**Exercise goal:**
Everything in the listing below from the line containing "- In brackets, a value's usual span" through the line containing "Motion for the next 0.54" must be repeated exactly; the remaining lines are not wanted.
### Information provided
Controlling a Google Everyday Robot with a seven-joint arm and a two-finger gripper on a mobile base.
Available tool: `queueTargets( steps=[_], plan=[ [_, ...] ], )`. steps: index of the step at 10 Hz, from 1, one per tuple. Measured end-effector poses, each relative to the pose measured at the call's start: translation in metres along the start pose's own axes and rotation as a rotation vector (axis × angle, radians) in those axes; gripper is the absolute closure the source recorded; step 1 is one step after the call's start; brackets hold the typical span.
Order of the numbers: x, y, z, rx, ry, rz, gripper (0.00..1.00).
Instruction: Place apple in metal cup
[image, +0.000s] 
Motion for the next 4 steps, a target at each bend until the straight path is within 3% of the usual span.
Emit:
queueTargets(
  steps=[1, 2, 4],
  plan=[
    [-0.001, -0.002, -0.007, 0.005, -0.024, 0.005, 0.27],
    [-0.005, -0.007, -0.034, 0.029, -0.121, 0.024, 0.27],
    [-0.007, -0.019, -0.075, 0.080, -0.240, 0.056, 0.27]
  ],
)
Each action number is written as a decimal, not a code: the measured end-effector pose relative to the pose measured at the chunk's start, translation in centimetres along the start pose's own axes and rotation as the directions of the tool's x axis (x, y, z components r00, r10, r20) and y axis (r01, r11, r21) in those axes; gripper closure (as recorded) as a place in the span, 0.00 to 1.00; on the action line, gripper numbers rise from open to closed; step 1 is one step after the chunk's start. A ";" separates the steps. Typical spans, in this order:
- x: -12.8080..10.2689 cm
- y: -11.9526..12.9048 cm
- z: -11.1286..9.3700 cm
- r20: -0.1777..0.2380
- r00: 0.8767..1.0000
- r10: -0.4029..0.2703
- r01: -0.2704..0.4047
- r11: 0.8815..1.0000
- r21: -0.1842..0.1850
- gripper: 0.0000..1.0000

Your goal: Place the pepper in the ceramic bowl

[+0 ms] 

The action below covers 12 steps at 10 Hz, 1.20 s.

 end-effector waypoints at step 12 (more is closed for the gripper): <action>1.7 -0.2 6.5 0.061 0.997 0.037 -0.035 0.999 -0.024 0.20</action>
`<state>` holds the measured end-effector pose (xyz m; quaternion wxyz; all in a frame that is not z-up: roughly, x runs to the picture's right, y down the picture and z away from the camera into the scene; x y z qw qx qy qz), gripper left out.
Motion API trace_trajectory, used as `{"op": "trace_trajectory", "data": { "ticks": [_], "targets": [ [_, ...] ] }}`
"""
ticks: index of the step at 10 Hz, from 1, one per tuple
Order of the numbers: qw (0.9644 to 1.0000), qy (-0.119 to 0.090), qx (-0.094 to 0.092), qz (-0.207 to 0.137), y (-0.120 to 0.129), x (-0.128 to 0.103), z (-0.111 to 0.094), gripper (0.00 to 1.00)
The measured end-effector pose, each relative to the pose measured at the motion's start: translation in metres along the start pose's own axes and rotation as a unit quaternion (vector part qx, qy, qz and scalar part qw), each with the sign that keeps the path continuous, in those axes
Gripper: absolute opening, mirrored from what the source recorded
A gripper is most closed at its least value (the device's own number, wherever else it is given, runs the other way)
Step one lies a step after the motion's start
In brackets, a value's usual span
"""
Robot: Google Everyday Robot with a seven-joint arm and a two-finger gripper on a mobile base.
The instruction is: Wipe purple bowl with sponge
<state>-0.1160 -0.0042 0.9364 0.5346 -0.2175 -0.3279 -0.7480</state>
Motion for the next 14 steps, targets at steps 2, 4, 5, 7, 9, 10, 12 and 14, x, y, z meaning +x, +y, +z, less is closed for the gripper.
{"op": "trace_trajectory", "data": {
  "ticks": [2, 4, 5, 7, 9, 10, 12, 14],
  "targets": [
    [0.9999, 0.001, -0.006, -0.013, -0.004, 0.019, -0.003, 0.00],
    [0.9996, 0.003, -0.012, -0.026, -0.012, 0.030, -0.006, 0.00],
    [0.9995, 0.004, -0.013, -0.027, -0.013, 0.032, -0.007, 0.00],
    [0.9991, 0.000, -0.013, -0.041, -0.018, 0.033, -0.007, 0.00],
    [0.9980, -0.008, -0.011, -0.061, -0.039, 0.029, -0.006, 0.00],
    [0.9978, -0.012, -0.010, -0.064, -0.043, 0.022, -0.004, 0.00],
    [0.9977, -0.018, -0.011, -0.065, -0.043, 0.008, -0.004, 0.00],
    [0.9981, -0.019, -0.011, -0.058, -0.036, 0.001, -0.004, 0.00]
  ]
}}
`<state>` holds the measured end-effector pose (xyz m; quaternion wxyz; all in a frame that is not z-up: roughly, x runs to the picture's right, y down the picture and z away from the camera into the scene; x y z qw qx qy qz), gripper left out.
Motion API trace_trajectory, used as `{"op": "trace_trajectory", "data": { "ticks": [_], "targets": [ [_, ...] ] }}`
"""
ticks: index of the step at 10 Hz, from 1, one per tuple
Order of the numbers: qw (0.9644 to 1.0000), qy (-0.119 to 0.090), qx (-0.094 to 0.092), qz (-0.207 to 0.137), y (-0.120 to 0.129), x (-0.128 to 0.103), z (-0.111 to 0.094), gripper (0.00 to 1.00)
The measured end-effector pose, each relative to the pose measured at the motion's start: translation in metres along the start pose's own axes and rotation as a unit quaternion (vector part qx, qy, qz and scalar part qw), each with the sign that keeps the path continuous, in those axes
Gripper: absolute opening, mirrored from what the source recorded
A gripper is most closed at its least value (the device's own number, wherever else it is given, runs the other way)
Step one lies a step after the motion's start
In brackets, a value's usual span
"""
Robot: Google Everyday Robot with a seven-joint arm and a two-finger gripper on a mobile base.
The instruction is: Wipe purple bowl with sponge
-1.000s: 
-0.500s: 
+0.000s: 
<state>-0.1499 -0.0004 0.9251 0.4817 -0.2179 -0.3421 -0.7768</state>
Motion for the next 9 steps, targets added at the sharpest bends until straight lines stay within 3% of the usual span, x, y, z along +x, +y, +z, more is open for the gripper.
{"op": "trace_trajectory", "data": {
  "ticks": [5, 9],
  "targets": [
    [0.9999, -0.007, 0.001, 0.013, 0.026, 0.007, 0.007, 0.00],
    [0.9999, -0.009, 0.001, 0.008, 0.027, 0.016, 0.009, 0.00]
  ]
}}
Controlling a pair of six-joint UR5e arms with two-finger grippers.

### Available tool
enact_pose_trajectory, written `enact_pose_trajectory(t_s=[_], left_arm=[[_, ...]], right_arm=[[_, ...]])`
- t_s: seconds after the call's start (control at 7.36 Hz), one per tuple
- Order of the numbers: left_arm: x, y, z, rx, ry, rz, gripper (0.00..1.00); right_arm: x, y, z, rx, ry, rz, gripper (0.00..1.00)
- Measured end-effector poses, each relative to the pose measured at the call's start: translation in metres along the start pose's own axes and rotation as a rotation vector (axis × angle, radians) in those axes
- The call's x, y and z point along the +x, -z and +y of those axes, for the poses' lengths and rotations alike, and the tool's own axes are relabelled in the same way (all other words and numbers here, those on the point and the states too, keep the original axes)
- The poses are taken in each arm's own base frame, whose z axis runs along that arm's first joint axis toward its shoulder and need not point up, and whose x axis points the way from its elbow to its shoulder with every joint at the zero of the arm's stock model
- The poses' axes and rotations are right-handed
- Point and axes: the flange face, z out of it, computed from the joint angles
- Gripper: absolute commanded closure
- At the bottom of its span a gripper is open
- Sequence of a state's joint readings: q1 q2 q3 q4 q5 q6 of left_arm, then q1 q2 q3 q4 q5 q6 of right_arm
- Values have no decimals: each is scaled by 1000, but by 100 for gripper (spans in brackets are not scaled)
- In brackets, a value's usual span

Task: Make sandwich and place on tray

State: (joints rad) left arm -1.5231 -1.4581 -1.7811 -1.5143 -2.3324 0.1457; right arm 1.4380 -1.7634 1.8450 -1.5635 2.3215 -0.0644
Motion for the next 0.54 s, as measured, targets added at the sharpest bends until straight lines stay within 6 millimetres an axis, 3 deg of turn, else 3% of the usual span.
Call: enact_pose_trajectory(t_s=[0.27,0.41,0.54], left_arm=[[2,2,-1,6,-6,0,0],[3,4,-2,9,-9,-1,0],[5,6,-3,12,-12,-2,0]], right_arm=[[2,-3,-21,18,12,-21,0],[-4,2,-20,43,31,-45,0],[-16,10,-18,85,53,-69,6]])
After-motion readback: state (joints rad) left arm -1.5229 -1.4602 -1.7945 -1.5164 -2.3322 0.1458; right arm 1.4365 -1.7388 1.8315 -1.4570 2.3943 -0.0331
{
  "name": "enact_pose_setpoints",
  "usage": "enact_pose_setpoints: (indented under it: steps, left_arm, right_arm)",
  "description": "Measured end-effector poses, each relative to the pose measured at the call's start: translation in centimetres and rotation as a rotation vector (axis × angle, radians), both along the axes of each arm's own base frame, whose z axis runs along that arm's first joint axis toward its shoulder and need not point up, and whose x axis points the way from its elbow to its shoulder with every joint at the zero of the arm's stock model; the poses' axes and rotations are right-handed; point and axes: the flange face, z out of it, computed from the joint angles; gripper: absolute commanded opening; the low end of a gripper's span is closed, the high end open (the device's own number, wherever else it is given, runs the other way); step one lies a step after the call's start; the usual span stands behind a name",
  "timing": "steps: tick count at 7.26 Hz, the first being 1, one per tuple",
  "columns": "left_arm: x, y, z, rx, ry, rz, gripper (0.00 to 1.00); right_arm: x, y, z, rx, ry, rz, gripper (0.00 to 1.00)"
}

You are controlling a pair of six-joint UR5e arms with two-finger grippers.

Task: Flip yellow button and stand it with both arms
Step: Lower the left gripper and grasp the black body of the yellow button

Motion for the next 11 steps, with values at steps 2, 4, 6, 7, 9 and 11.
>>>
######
**Output for this exercise:**
- In brackets, a value's usual span

Task: Make sandwich and place on tray

State: (joints rad) left arm -1.5231 -1.4581 -1.7811 -1.5143 -2.3324 0.1457; right arm 1.4380 -1.7634 1.8450 -1.5635 2.3215 -0.0644
Motion for the next 0.54 s, as measured, targets added at the sharpest bends until straight lines stay within 6 millimetres an axis, 3 deg of turn, else 3% of the usual span.

The exercise has been completed.